## WHAT IS EXPECTED
Print every line of the material exactly.
───
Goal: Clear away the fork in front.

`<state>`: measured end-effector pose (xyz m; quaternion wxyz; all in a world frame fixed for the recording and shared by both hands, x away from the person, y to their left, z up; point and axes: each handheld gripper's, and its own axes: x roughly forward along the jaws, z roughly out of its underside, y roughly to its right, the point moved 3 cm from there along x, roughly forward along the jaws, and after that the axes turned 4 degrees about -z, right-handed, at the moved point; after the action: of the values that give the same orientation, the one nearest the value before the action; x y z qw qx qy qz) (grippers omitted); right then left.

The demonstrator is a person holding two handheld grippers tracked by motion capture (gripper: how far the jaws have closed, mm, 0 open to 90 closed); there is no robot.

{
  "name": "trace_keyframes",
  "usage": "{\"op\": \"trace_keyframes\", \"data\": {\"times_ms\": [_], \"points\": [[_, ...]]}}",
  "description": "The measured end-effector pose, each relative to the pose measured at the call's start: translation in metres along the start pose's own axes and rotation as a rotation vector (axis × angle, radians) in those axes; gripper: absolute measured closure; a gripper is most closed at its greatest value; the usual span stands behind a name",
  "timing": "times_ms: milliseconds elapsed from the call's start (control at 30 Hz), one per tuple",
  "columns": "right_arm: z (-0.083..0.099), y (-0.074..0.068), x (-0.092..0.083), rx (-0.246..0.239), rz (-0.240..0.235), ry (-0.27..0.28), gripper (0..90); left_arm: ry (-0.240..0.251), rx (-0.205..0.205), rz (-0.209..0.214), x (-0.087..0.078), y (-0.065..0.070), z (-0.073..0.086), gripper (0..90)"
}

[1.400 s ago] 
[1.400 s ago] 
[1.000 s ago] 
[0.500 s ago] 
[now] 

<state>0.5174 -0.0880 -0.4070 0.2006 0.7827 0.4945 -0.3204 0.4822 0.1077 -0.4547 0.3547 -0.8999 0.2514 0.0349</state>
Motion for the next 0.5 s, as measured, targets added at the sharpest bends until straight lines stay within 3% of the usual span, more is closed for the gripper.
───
## RESPONSE TO THIS TASK
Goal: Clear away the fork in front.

`<state>`: measured end-effector pose (xyz m; quaternion wxyz; all in a world frame fixed for the recording and shared by both hands, x away from the person, y to their left, z up; point and axes: each handheld gripper's, and its own axes: x roughly forward along the jaws, z roughly out of its underside, y roughly to its right, the point moved 3 cm from there along x, roughly forward along the jaws, and after that the axes turned 4 degrees about -z, right-handed, at the moved point; after the action: of the values that give the same orientation, the one nearest the value before the action; x y z qw qx qy qz) (grippers omitted); right then left.

The demonstrator is a person holding two handheld grippers tracked by motion capture (gripper: how far the jaws have closed, mm, 0 open to 90 closed); there is no robot.

{
  "name": "trace_keyframes",
  "usage": "{\"op\": \"trace_keyframes\", \"data\": {\"times_ms\": [_], \"points\": [[_, ...]]}}",
  "description": "The measured end-effector pose, each relative to the pose measured at the call's start: translation in metres along the start pose's own axes and rotation as a rotation vector (axis × angle, radians) in those axes; gripper: absolute measured closure; a gripper is most closed at its greatest value; the usual span stands behind a name",
  "timing": "times_ms: milliseconds elapsed from the call's start (control at 30 Hz), one per tuple",
  "columns": "right_arm: z (-0.083..0.099), y (-0.074..0.068), x (-0.092..0.083), rx (-0.246..0.239), rz (-0.240..0.235), ry (-0.27..0.28), gripper (0..90); left_arm: ry (-0.240..0.251), rx (-0.205..0.205), rz (-0.209..0.214), x (-0.087..0.078), y (-0.065..0.070), z (-0.073..0.086), gripper (0..90)"
}

[1.400 s ago] 
[1.400 s ago] 
[1.000 s ago] 
[0.500 s ago] 
[now] 

<state>0.5174 -0.0880 -0.4070 0.2006 0.7827 0.4945 -0.3204 0.4822 0.1077 -0.4547 0.3547 -0.8999 0.2514 0.0349</state>
Motion for the next 0.5 s, as measured, targets added at the sharpest bends until straight lines stay within 3% of the usual span, more is closed for the gripper.

The work on this exercise is now complete.